The rise and rise of Build to Rent

Against the backdrop of falling rental supply, Build to Rent is fast becoming an important part of UK housing delivery. There were 14,660 BtR completions in 2021, 15% higher than the 2019-21 average. 

Rising BtR completions is nothing new and we estimate there will be 30,000 annual completions by 2026, 13.5% of annual supply. What has shifted recently however is distribution. Since the first Covid-19 lockdown, investors have realised the opportunity to become early investors in new markets. Build to Rent has been earmarked for an additional 29 local authorities since March 2020 meaning 38% of local authorities now have BtR in their pipeline, up from 20% in Q1 2017.

 

Can Build to Rent plug the supply gap?

It is clear that Build to Rent is finding its place across the nation and can help to address the widespread supply shortages seen in Figure 1. The fall in available homes to rent nationally on Rightmove (97,000 fewer in Q4 2021 vs Q4 2019) far outweighs new BtR supply of c. 15,000 per annum in 2021. There remains considerable scope for new rental supply to enter the rental market up and down the country.

 

UK Build to Rent Investment

More than £4 billion was invested into UK Build to Rent in 2021. Around half of this came in the final quarter, setting a new record for quarterly Build to Rent investment (circa £2bn). 

Forward fund deals made up 64% of investment flowing into the sector and remain a vital route to market as the sector matures.
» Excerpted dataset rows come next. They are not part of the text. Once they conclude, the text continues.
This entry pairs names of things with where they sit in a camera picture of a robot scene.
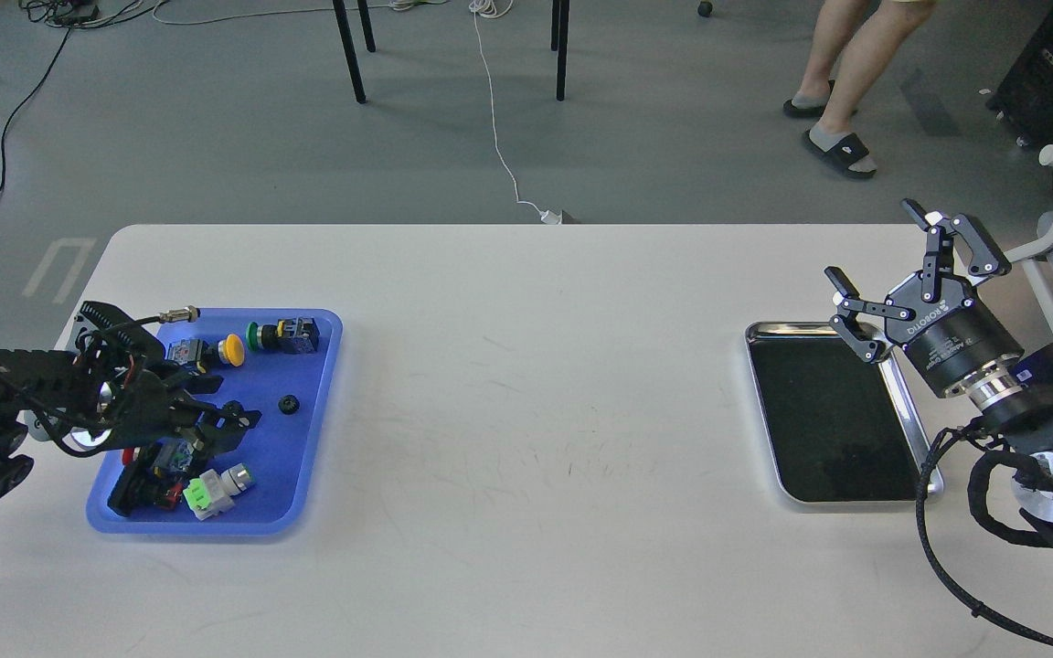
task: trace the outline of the black nut
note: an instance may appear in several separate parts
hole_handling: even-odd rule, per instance
[[[279,412],[283,412],[285,416],[293,415],[298,410],[300,410],[300,399],[296,396],[283,396],[279,399]]]

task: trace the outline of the red component
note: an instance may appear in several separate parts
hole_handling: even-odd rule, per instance
[[[183,491],[184,484],[181,482],[173,484],[172,487],[164,490],[162,499],[157,501],[157,507],[173,511],[173,509],[177,506],[177,503],[181,501],[181,492]]]

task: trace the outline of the chair leg
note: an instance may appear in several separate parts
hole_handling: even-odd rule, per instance
[[[363,46],[369,53],[376,53],[377,42],[372,40],[372,17],[369,16],[367,0],[356,0],[356,7],[360,11],[360,24],[363,26]]]
[[[360,80],[360,64],[356,62],[356,46],[352,44],[352,29],[347,26],[347,8],[343,0],[331,0],[336,12],[336,24],[339,25],[339,40],[343,41],[343,57],[347,59],[347,74],[352,78],[352,92],[356,93],[356,102],[364,103],[363,81]]]
[[[559,0],[551,0],[551,51],[559,49]]]
[[[567,96],[568,87],[568,18],[572,14],[572,0],[559,2],[559,75],[555,88],[555,100]]]

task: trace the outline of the slipper
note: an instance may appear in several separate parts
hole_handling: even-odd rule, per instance
[[[835,80],[828,80],[828,84],[832,88],[835,88]],[[828,104],[815,105],[815,107],[798,107],[794,104],[794,99],[787,99],[782,103],[782,114],[791,118],[819,118],[822,117],[823,109],[828,108]],[[852,109],[852,115],[856,115],[860,109]]]
[[[811,141],[811,128],[808,128],[802,133],[802,144],[807,145],[808,151],[818,156],[824,163],[830,163],[831,166],[835,167],[836,171],[839,171],[846,177],[865,180],[876,175],[876,171],[874,170],[855,171],[849,168],[853,163],[860,162],[869,154],[869,147],[865,146],[860,138],[856,137],[854,133],[840,139],[831,148],[823,151],[818,145],[815,145],[815,142]]]

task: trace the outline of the gray floor
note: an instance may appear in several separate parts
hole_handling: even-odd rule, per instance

That said, a number of large-scale portfolio deals completed this year. The latest is Greystar’s acquisition of a minority stake in the Fizzy Living platform, which significantly boosts their footprint in the capital.

In 2021 many investors announced significant aspirations to scale up across the country across both urban multifamily and suburban single family platforms. These include established international players such as Blackstone (US) and Macquarie Asset Management (Australia) as well as less-experienced new entrants such as John Lewis and Lloyds Bank. 

Lloyds are aiming to expand rapidly and are targeting 50,000 rental homes by 2030. This would redefine what scale looks like in the UK with Grainger, the current largest BTR landlord, boasting 7,200 Build to Rent homes to date.

 


UK Build to Rent Development

The UK’s BtR stock now stands at 70,785 completed homes with a further 42,100 homes under construction. The future pipeline currently stands at 99,300 homes, including those in the pre-application stage. This brings the total size of the sector to 212,200 homes completed or in development.

Regional new home starts have continued to drive the construction pipeline. In 2021 nearly 13,500 homes started construction outside London. This is 47% higher than the three year average (2019-21). 

Starts within London remain subdued while completions are running at an all-time high.  In 2021 6,800 Build to Rent homes completed in London, 21% higher than the three year average (2019-21). At the same time 4,100 new Build to Rent homes started construction, down -18% on the three year average.

With London starts failing to keep pace with completions, the construction pipeline shrunk -15% in 2021 in the capital while the regions saw their construction pipeline grow by 27%. 

The sector continues to rebalance and shift towards regional towns and cities with strong fundamentals. 39% of local authorities are now planning Build to Rent, more than double the number in Q1 2017 (18%).